Il passaggio in sede di Conferenza Unificata del piano programmatico di interventi volti ad una maggiore razionalizzazione dell’utilizzo delle risorse umane e strumentali potrà chiarire, con il concorso delle Regioni, se i termini reali della riduzione influiscono e in che misura sul livello di qualità della scuola.

In quella sede non è difficile ipotizzare che le Regioni non mancheranno di manifestare, in assenza di un preciso campo di criteri determinati dal Parlamento, perplessità sulla piena coerenza ai principi costituzionali dell’attribuzione al ministro dell’istruzione della potestà di modificare le disposizioni legislative vigenti in relazione ai regolamenti governativi attuativi delle disposizioni in materia di organizzazione scolastica.
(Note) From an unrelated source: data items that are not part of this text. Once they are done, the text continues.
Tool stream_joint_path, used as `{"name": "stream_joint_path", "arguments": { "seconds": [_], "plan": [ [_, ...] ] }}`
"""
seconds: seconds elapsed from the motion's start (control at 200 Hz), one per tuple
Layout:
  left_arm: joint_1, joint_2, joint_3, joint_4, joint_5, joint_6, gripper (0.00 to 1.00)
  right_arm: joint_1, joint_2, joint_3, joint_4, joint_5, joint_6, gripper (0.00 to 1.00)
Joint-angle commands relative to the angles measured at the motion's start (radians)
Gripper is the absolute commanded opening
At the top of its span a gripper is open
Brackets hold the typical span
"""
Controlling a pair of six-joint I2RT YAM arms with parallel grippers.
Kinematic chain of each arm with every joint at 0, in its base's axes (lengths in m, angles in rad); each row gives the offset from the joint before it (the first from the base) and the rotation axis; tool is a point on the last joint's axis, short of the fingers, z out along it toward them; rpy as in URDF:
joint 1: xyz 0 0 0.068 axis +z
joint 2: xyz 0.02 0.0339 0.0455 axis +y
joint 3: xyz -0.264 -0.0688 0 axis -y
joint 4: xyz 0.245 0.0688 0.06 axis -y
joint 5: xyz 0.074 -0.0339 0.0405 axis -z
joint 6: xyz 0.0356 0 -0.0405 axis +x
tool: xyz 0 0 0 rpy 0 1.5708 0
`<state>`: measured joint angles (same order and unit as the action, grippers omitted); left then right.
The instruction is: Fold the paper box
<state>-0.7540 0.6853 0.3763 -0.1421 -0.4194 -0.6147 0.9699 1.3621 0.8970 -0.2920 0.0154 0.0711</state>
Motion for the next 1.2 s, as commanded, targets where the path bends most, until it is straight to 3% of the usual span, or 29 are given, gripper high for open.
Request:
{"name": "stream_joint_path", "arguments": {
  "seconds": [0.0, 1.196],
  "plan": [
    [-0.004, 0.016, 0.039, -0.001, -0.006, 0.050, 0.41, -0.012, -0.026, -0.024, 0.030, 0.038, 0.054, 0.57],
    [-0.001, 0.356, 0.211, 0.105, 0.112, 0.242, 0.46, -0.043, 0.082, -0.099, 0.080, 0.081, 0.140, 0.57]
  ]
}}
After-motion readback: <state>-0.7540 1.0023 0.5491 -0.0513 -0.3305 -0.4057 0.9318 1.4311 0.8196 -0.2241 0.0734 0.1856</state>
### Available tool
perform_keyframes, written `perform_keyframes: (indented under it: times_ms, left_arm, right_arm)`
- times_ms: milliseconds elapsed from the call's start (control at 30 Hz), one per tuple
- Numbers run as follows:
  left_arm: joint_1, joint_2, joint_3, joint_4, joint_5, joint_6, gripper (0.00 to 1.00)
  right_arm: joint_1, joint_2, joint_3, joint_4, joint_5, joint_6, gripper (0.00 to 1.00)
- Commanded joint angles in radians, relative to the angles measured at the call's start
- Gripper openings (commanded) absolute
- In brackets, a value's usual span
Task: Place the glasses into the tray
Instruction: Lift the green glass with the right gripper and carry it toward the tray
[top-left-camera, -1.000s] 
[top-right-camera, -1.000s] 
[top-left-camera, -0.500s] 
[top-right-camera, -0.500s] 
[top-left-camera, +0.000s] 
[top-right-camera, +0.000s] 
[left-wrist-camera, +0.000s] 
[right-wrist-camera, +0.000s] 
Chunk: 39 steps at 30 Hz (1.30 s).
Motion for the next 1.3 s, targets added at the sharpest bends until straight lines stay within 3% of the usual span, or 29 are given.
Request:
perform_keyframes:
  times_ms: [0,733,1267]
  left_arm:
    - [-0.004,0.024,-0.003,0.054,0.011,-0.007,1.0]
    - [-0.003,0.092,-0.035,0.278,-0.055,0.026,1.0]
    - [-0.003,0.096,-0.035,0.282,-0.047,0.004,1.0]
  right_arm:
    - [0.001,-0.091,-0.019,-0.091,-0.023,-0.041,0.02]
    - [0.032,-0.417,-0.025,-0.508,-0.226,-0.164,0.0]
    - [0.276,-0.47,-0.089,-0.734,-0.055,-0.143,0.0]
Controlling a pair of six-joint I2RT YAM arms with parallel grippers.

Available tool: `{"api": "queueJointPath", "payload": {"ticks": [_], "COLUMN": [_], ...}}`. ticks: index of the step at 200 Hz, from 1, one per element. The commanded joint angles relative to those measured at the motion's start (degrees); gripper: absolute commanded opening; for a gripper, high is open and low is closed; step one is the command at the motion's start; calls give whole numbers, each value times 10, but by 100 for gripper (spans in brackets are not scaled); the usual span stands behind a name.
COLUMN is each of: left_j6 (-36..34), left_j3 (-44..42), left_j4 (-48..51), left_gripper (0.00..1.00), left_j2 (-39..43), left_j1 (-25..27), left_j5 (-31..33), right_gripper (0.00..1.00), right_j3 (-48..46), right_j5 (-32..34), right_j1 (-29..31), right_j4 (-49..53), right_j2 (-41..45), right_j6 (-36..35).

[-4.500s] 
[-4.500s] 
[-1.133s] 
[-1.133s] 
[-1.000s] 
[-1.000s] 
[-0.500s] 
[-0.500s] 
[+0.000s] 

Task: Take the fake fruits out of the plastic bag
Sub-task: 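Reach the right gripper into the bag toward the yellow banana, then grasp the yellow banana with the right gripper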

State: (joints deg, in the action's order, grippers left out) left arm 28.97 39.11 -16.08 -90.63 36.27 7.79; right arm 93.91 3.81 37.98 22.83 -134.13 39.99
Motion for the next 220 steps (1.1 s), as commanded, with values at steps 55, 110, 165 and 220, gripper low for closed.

La previsione di definire con uno o più regolamenti il quadro giuridico di attuazione del piano programmatico, sentita la Conferenza Unificata, ossia con un’Intesa “debole“, a “tempo“, decorso il quale il Governo può prescinderne, rende manifesta l’intenzione politica di riservare al Governo una posizione privilegiata, assicurandogli la possibilità di procedere anche in assenza di condivisione del contenuto dell’atto da parte delle Regioni e delle autonomie locali.

Va detto che la complessità e la delicatezza del settore scuola avrebbero dovuto consigliare una maggiore co-determinazione del contenuto dell’atto quale espressione concreta di attuazione del principio di leale collaborazione.

L’idea che la riorganizzazione scolastica, nei termini e secondo le forme e le modalità indicate dal decreto legge n.112,  possa essere realizzata completamente fuori da un convinto coinvolgimento delle Regioni e del sistema delle autonomie locali è rischiosa e probabilmente velleitaria.